▸ **WORK ORDER**
Copy out exactly each line from the line with "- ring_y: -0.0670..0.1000" through the last line of the material below.

· · · · ·

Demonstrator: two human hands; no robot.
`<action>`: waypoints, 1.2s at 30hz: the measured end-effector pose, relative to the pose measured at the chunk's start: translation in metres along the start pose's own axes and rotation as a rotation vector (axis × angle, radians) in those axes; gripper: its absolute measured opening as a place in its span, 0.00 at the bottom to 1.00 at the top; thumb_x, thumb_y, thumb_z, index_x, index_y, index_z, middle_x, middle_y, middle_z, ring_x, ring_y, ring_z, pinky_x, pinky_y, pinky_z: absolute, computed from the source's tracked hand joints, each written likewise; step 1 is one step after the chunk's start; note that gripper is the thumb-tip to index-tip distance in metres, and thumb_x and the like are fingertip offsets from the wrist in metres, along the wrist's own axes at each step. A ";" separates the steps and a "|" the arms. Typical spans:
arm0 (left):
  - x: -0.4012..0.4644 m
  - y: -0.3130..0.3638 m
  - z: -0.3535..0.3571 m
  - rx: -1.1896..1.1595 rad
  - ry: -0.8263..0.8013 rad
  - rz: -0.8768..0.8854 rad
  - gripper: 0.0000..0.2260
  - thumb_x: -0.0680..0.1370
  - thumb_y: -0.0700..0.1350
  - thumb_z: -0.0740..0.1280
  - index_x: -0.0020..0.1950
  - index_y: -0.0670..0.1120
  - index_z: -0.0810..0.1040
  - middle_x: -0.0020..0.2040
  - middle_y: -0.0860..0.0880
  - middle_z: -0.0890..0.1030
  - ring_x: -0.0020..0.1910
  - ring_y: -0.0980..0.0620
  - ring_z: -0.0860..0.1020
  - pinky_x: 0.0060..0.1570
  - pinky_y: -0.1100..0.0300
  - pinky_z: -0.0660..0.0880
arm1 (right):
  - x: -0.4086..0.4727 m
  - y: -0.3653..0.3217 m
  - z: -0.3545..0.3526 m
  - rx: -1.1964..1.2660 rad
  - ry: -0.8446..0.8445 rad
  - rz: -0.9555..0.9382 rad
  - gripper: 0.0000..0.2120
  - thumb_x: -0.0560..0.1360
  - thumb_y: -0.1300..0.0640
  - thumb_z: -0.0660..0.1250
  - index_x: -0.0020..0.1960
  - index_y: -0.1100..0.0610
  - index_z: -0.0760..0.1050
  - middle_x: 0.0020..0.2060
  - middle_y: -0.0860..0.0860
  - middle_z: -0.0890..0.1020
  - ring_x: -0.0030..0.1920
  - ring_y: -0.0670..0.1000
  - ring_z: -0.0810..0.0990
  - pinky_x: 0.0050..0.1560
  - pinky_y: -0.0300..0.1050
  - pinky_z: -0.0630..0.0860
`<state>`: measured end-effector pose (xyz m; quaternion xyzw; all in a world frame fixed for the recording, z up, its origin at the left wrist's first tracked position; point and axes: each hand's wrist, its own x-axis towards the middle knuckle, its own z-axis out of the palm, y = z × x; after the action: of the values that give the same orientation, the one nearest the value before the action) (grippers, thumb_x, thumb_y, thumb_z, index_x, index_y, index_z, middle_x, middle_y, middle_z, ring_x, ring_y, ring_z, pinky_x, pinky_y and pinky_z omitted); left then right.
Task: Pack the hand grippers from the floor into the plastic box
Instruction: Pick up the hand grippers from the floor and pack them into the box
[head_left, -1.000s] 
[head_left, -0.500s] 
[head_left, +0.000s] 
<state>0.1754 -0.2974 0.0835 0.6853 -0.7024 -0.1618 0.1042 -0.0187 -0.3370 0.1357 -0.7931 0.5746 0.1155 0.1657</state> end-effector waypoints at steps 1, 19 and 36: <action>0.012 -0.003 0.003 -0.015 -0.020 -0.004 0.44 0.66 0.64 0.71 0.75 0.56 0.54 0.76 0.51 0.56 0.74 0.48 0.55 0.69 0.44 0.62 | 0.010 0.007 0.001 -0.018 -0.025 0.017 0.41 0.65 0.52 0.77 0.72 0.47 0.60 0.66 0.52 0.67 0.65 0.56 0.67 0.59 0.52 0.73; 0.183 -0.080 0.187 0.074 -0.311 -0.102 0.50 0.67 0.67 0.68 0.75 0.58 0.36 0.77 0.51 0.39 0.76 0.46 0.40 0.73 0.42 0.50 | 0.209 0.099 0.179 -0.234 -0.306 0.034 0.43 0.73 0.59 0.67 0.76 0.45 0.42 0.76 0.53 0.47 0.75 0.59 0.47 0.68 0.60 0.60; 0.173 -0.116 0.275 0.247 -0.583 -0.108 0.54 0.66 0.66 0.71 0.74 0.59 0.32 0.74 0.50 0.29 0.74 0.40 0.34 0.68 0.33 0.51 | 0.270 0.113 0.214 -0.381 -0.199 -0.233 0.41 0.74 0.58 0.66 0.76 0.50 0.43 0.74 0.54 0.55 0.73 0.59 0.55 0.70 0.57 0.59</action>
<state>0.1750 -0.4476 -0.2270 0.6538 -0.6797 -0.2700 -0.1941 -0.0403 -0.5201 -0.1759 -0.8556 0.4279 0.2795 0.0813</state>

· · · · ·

▸ **SOLUTION**
  - ring_y: -0.0670..0.1000
  - ring_z: -0.0810..0.0990
  - pinky_x: 0.0050..0.1560
  - pinky_y: -0.0300..0.1050
  - pinky_z: -0.0630..0.0860
`<state>`: measured end-effector pose (xyz m; quaternion xyzw; all in a world frame fixed for the recording, z up, its origin at the left wrist's first tracked position; point and axes: each hand's wrist, its own x-axis towards the middle knuckle, its own z-axis out of the palm, y = z × x; after the action: of the values that give the same orientation, the one nearest the value before the action) (grippers, thumb_x, thumb_y, thumb_z, index_x, index_y, index_z, middle_x, middle_y, middle_z, ring_x, ring_y, ring_z, pinky_x, pinky_y and pinky_z omitted); left then right.
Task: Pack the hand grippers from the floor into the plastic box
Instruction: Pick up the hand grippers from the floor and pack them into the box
[head_left, -1.000s] 
[head_left, -0.500s] 
[head_left, +0.000s] 
<state>0.1754 -0.2974 0.0835 0.6853 -0.7024 -0.1618 0.1042 -0.0187 -0.3370 0.1357 -0.7931 0.5746 0.1155 0.1657</state> end-effector waypoints at steps 1, 19 and 36: <action>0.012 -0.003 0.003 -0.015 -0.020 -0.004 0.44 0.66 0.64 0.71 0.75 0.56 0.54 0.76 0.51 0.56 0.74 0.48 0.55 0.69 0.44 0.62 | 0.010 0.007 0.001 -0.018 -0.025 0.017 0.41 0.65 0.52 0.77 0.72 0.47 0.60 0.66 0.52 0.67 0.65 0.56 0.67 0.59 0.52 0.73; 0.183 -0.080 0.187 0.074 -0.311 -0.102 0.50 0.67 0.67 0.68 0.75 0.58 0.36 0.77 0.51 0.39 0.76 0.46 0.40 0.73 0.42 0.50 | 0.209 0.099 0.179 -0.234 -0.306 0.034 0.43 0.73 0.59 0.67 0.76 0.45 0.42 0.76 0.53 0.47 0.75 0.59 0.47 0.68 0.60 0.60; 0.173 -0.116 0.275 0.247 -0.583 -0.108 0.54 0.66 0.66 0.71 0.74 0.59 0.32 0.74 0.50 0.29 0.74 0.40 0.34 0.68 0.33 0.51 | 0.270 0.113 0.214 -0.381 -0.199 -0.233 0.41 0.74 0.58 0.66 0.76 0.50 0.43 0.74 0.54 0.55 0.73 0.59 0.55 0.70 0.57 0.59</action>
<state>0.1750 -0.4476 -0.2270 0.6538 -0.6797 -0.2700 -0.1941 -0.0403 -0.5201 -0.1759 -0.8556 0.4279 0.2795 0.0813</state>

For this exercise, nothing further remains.